A review by andforgotten
The Misfit's Manifesto by Lidia Yuknavitch

5.0

"My hope is that by contributing a tiny piece of my story to the larger world of stories, I can help us hear and see all these stories differently."

Lidia Yuknavitch wrote a book about misfits, but rather than relying on her own narrative, she includes those of others. Constantly aware of her own privilege as a white cis woman (blond and conventionally attractive at that), relativizing her own misfit status against that of others who don't have that sort of privilege, she offers up their voices alongside her own. Not just retelling their stories, but letting them speak for themselves, speak of their own experience in their own words.

There are differences in gender, sexual orientation, and race, but there are always connecting strands between these people, all of them misfits who are still grappling with their personal history, but who have managed to channel the creative energy created by a life on the edge of society, by an existence in the margins, by not quite fitting in. Their stories are of abuse and suffering, addiction and recovery, of bodies that will not be tamed into conforming.

She speaks of her own experience, too, including events of her life which she wrote about in far more detail in her memoir, The Chronology of Water, but writes about them here by specifically putting them into the context of her creativity; showing how they all became portals for her.

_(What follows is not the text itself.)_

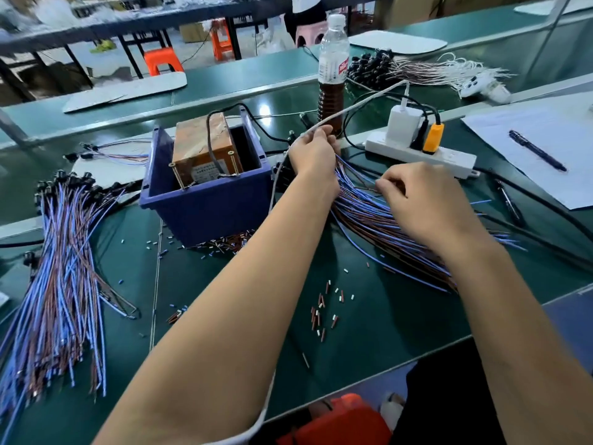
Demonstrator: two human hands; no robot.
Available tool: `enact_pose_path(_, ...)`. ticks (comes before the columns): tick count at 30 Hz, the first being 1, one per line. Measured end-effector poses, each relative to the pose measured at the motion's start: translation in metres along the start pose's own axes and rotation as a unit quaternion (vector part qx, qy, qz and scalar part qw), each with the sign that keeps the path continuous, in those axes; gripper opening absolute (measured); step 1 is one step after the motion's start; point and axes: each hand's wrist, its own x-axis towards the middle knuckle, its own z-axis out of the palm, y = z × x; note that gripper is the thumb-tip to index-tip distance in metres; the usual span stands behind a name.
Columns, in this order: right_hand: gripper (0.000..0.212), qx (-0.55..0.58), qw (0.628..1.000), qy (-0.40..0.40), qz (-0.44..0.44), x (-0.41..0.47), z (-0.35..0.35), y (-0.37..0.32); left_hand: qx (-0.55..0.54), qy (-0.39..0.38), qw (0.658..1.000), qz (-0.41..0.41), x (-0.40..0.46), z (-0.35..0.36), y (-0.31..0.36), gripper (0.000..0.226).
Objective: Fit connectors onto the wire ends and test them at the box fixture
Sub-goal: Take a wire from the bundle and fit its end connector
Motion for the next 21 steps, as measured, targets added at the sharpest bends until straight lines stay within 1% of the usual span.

But there is no romanticizing of oddities, failures and mistakes: instead, she speaks her truth, and speaks it against the wide-spread monomyth of the Hero's Journey, crushing the concept of "suffering makes you stronger".

Despite having read her autobiography a while ago, on which much of The Misfit's Manifesto relies, it never felt like mere rehashing of facts. Raising up other voices who may not get the chance to be heard without the amplification Yuknavitch provides, she creates something entirely new, something encouraging and beautiful.